- [Exercise directions]:
Please reproduce verbatim the lines below, from the first through the one with "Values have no".

********************

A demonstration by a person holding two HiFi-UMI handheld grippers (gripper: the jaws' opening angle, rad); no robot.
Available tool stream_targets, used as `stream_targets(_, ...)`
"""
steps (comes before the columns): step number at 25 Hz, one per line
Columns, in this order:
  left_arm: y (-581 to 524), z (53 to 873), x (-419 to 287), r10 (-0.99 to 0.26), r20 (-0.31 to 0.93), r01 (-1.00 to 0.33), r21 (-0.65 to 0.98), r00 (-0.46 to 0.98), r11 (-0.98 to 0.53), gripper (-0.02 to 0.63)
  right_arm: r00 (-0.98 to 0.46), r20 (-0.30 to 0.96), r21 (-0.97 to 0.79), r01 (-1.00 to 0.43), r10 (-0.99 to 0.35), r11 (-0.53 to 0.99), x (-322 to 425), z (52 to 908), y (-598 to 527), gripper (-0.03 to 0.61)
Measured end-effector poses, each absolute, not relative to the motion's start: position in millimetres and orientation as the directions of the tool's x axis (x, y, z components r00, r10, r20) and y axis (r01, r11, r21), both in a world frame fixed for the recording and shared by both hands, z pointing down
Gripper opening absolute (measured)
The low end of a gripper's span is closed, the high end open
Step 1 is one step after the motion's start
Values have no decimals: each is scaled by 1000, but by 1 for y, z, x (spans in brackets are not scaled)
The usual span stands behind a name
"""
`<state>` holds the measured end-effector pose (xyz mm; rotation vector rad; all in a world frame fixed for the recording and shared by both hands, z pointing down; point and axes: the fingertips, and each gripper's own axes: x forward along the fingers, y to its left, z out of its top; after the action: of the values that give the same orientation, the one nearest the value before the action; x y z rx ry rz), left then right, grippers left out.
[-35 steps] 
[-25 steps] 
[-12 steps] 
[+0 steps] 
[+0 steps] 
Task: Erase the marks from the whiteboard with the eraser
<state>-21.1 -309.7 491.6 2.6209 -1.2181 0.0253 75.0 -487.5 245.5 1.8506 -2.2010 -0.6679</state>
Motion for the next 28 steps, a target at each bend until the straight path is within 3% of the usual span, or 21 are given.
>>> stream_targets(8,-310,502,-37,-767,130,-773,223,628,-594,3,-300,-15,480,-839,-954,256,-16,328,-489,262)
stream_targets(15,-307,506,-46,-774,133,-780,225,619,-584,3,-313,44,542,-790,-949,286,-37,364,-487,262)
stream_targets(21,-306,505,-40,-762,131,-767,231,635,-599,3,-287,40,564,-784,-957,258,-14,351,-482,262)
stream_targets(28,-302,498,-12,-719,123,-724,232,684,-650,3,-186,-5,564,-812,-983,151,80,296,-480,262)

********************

- [Response]:
A demonstration by a person holding two HiFi-UMI handheld grippers (gripper: the jaws' opening angle, rad); no robot.
Available tool stream_targets, used as `stream_targets(_, ...)`
"""
steps (comes before the columns): step number at 25 Hz, one per line
Columns, in this order:
  left_arm: y (-581 to 524), z (53 to 873), x (-419 to 287), r10 (-0.99 to 0.26), r20 (-0.31 to 0.93), r01 (-1.00 to 0.33), r21 (-0.65 to 0.98), r00 (-0.46 to 0.98), r11 (-0.98 to 0.53), gripper (-0.02 to 0.63)
  right_arm: r00 (-0.98 to 0.46), r20 (-0.30 to 0.96), r21 (-0.97 to 0.79), r01 (-1.00 to 0.43), r10 (-0.99 to 0.35), r11 (-0.53 to 0.99), x (-322 to 425), z (52 to 908), y (-598 to 527), gripper (-0.03 to 0.61)
Measured end-effector poses, each absolute, not relative to the motion's start: position in millimetres and orientation as the directions of the tool's x axis (x, y, z components r00, r10, r20) and y axis (r01, r11, r21), both in a world frame fixed for the recording and shared by both hands, z pointing down
Gripper opening absolute (measured)
The low end of a gripper's span is closed, the high end open
Step 1 is one step after the motion's start
Values have no decimals: each is scaled by 1000, but by 1 for y, z, x (spans in brackets are not scaled)

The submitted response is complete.